Given data START

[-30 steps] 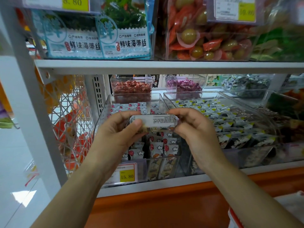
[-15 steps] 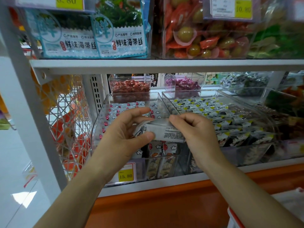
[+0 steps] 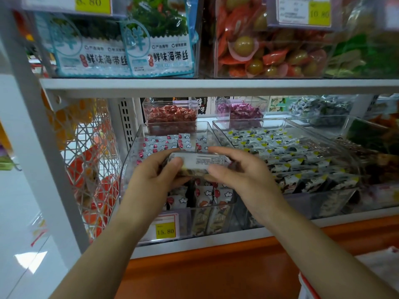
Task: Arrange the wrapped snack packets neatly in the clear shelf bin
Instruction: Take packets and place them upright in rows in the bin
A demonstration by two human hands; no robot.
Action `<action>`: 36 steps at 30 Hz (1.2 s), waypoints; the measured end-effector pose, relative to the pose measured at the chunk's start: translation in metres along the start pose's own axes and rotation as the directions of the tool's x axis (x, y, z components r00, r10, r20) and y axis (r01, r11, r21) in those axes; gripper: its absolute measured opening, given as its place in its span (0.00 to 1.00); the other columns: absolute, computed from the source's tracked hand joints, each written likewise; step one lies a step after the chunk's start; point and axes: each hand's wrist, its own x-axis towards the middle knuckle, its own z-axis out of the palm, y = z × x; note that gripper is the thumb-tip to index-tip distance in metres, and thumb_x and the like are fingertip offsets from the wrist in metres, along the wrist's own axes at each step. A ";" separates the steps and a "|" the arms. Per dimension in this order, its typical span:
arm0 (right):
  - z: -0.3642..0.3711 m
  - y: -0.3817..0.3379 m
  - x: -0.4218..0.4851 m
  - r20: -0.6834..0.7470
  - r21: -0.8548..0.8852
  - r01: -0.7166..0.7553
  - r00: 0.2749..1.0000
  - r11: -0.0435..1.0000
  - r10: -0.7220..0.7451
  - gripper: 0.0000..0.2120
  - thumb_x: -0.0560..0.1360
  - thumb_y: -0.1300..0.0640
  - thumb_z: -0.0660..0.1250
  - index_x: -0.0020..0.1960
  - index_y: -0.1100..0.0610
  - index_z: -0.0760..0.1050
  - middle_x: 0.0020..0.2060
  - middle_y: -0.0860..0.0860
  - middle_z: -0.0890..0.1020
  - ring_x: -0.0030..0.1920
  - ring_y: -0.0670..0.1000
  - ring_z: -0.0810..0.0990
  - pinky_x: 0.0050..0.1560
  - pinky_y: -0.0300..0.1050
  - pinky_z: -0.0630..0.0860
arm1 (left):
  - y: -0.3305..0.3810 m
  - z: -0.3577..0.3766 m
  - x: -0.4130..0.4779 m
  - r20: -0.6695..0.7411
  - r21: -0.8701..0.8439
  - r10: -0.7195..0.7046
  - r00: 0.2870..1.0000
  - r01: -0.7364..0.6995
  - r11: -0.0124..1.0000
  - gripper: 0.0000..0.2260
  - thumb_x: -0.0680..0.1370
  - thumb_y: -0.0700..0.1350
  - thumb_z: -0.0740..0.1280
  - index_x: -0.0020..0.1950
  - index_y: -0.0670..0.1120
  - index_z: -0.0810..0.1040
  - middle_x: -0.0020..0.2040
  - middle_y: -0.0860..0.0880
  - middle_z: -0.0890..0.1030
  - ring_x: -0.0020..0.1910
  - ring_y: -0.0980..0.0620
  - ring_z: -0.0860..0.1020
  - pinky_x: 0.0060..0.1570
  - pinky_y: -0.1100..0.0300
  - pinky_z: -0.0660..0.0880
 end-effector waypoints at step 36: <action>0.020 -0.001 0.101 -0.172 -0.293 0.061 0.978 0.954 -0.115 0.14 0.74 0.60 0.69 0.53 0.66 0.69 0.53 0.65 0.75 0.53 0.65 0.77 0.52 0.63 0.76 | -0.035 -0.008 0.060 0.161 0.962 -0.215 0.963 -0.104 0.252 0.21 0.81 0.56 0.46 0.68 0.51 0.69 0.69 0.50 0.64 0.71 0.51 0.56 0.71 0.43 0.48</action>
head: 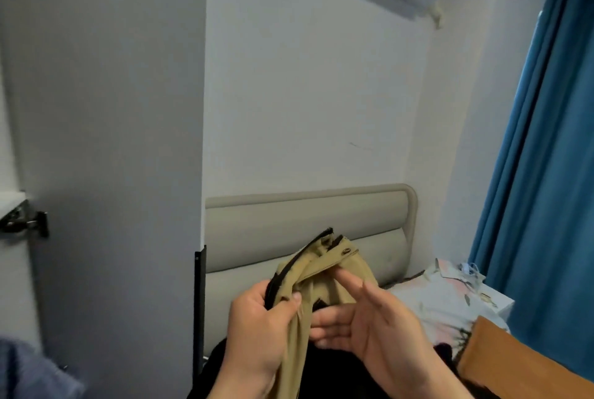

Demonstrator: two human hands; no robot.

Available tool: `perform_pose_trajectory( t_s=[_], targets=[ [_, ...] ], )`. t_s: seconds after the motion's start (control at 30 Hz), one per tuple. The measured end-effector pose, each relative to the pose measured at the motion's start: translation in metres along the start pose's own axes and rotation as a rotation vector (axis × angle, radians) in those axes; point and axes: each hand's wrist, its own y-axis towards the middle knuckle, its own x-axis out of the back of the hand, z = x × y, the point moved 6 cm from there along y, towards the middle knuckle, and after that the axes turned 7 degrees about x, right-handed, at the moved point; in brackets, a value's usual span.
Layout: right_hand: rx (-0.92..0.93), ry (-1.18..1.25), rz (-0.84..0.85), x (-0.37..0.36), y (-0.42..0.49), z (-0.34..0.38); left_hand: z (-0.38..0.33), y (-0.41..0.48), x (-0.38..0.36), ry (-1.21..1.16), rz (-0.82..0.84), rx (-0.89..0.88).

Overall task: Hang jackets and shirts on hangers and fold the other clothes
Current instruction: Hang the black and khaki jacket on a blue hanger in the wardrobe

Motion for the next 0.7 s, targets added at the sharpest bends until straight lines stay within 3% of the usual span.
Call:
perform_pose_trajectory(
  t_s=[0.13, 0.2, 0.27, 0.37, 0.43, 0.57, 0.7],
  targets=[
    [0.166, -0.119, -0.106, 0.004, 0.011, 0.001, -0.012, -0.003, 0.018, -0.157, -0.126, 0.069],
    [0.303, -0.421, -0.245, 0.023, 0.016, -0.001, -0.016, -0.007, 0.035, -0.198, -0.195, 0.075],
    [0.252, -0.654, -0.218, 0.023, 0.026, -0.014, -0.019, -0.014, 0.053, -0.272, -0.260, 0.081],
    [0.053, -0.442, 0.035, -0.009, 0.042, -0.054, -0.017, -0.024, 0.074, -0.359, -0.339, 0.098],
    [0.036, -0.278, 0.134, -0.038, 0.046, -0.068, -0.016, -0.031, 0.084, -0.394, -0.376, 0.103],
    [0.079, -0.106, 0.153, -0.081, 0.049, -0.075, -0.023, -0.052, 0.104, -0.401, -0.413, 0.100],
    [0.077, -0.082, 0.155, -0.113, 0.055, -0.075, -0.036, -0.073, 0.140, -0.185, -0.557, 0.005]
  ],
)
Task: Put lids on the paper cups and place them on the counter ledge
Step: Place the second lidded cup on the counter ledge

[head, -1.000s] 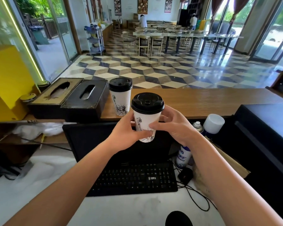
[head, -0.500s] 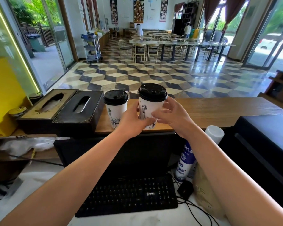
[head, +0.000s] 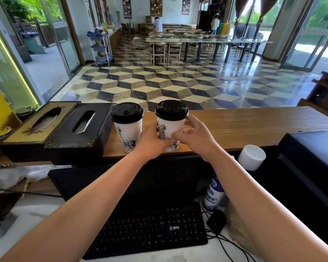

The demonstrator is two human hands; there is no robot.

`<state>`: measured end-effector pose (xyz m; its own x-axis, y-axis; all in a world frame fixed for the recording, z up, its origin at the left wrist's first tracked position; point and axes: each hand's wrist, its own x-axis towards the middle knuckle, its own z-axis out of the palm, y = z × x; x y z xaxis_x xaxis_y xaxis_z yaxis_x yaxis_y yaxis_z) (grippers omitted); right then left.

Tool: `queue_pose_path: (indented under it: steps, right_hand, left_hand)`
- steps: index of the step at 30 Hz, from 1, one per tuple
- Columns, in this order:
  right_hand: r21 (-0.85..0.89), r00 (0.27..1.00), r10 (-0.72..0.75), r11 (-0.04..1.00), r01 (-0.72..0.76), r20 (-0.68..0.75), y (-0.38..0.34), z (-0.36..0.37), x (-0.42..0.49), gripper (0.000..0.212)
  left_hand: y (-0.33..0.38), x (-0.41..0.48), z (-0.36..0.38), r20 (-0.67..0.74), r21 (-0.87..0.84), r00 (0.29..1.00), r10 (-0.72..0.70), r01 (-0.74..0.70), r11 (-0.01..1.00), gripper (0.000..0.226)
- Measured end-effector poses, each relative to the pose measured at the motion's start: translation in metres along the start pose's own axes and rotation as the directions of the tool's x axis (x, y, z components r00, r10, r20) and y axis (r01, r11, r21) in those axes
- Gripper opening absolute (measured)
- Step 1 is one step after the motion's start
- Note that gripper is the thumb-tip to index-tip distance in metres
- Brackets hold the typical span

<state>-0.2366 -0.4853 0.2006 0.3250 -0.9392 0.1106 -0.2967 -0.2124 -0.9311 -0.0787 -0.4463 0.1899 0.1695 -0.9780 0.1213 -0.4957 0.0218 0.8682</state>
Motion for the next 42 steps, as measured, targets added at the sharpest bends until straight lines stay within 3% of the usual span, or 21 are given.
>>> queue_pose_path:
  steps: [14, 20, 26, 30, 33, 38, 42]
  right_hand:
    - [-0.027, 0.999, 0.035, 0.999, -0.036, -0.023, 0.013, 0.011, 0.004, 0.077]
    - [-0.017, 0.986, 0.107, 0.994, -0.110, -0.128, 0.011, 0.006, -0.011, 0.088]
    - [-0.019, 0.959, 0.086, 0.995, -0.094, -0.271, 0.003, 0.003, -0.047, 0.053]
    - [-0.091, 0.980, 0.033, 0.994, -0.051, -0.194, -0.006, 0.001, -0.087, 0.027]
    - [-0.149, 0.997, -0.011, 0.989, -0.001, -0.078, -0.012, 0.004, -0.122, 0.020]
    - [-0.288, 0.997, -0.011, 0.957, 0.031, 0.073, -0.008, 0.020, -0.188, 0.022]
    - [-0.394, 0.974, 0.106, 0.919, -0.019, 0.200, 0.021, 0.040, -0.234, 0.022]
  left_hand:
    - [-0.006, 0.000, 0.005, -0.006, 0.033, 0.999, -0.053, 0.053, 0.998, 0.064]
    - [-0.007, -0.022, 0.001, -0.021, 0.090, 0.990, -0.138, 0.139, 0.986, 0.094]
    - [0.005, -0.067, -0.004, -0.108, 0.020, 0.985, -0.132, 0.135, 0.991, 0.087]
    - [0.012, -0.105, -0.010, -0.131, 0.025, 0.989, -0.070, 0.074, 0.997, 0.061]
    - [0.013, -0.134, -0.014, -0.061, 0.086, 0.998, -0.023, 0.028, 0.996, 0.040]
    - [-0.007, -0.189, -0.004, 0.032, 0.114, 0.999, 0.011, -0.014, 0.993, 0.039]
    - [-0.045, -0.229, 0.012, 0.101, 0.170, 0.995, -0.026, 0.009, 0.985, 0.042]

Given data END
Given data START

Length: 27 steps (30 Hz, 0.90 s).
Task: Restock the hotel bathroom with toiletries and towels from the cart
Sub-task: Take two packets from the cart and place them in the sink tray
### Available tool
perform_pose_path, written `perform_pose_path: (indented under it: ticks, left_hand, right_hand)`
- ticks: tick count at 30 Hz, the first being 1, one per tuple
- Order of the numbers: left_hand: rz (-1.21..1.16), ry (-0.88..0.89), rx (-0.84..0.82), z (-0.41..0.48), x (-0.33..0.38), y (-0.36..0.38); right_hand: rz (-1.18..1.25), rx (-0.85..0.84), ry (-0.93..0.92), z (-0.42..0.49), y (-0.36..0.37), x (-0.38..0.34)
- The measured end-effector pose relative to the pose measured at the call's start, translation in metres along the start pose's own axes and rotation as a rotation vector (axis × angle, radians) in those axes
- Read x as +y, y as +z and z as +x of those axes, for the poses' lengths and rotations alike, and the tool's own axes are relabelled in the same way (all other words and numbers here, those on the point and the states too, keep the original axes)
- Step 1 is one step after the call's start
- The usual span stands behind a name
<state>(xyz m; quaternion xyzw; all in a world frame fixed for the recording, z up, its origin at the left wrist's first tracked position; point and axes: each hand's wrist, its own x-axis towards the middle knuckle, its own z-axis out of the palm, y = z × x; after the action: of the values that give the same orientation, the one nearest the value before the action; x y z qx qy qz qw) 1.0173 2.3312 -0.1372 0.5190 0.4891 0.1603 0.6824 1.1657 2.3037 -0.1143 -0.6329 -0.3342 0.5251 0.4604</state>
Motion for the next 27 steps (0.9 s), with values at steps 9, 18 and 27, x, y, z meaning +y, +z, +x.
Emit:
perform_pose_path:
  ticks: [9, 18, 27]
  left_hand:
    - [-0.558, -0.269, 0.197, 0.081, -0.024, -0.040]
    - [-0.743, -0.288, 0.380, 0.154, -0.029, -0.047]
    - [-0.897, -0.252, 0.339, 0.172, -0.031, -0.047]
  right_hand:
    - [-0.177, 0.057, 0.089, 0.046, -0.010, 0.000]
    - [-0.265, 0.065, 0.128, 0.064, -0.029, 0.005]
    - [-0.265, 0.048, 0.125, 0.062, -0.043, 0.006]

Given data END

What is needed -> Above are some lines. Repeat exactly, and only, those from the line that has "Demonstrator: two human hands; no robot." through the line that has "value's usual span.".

Solution to this exercise ->
Demonstrator: two human hands; no robot.

Available tool: `perform_pose_trajectory( t_s=[_], targets=[ [_, ...] ], )`. t_s: seconds after the motion's start (control at 30 Hz), one per tuple. The measured end-effector pose, each relative to the pose measured at the motion's start: translation in metres along the start pose's own axes and rotation as a rotation vector (axis × angle, radians) in those axes; point and axes: each hand's wrist, its own y-axis towards the middle knuckle, its own x-axis out of the back of the hand, z = x × y, the point moved 6 cm from there along y, towards the middle knuckle, and after that the axes turned 7 degrees about x, right-handed, at the moved point; in brackets, a value's usual span.

The answer given above is complete as it stands.